En los laboratorios de genética clínica, estas técnicas son cruciales. Se utilizan kits comerciales de fácil y rápido uso que permiten detectar mutaciones asociadas a enfermedades genéticas:

• Detección de oncogenes y mutaciones genéticas: Tras la electroforesis, la muestra se pone en contacto con membranas que contienen sondas específicas. Estas hibridan con fragmentos de ADN diana relacionados con la patología, permitiendo observar la presencia de ADN relacionado con la enfermedad.
• Identificación de microorganismos patógenos: Al estar el material genético de gran cantidad de microorganismos infecciosos secuenciado, se puede detectar su presencia en muestras biológicas y determinar la especie o cepa causante de enfermedades infecciosas.
• Seguridad alimentaria: Para detectar la presencia de determinados componentes o contaminantes a nivel genético.

4.2. Aplicaciones Forenses: Ciencia al Servicio de la Justicia

La genética forense emplea la PCR y la electroforesis para resolver problemas jurídicos complejos. Las pruebas más solicitadas por los tribunales son investigaciones biológicas de paternidad y pruebas periciales de criminalística biológica e identificación de víctimas y sospechosos.

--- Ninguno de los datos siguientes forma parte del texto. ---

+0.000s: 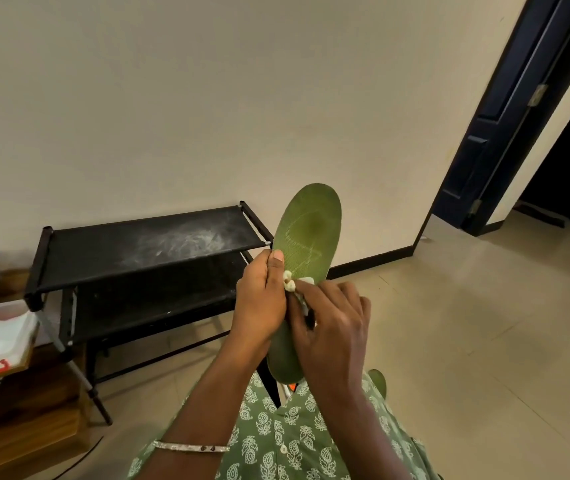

• En estas pruebas, se estudia la presencia de secuencias satélite, también llamadas ADN repetitivo en tándem. Son fragmentos de ADN cuya estructura se describe por la repetición consecutiva de secuencias, resultando en bloques de repetición de diferentes tamaños:
• ADN Satélite: Repetición de una secuencia de ADN miles de veces en tándem, con un tamaño total variable entre 100 Kilobases (Kb) y varias Megabases (Mb).
• ADN Minisatélite: Formado por secuencias de 6 a 25 nucleótidos (nt) repetidos en tándem, con un tamaño total de entre 100 nt y 20 Kb. En estas secuencias se identifican los VNTR (Variable Number Tandem Repeats), descritos como la “huella genética” de un individuo y usados para identificación en medicina forense, además de ser marcadores moleculares multipunto.
• ADN Microsatélite: Constituido por secuencias de 2, 3 o 4 nt que se repiten en tándem, dando lugar a bloques de repetición de un tamaño no superior a 150 nt.
• Mediante el estudio de estas secuencias satélite, es posible comprobar la relación paternofilial o maternofilial entre dos individuos, dependiendo del número de estas estructuras que compartan. La exactitud de estos exámenes hace que las técnicas de genética forense sean indispensables en procesos jurídicos y se apliquen también en campos como la arqueología para clasificar restos biológicos.

Preguntas Frecuentes (FAQ)

¿Qué es un termociclador y cuál es su función principal en la PCR?

Un termociclador es un aparato programable que realiza la PCR. Su función principal es controlar y alternar de forma cíclica temperaturas precisas durante diferentes tiempos (desnaturalización, hibridación, elongación) para amplificar el ADN de manera eficiente y repetible, optimizando la reacción según el fragmento a estudiar.

¿Por qué el ADN migra hacia el polo positivo (ánodo) en la electroforesis en gel?

El ADN contiene grupos fosfato cargados negativamente en su estructura. En las condiciones de pH alcalino de los tampones de electroforesis (como TBE o TAE), estas cargas negativas se mantienen, lo que hace que la molécula de ADN sea atraída y migre hacia el electrodo positivo (ánodo) del campo eléctrico aplicado.

¿Cuál es la diferencia principal entre el Bromuro de Etidio y SYBR Green para visualizar ADN?

La diferencia principal radica en su toxicidad y mecanismo de unión. El Bromuro de Etidio (BrEt) se intercala directamente entre las bases nitrogenadas del ADN, es eficaz pero altamente mutagénico y tóxico. SYBR Green (y similares como SYBR Safe) se asocia a la hendidura menor de la estructura del ADN sin intercalarse entre las bases, lo que lo hace significativamente menos tóxico y mutagénico, ofreciendo resultados comparables.

¿Cómo se utilizan la PCR y la electroforesis en la investigación de paternidad?

En la investigación de paternidad, la PCR se usa para amplificar regiones específicas del ADN que contienen secuencias repetitivas (minisatélites o microsatélites, incluyendo los VNTR). Luego, la electroforesis en gel separa estos fragmentos amplificados por tamaño. Al comparar los patrones de bandas de ADN entre el supuesto padre, la madre y el hijo, se puede determinar la relación filial basándose en la herencia de estos marcadores genéticos únicos para cada individuo.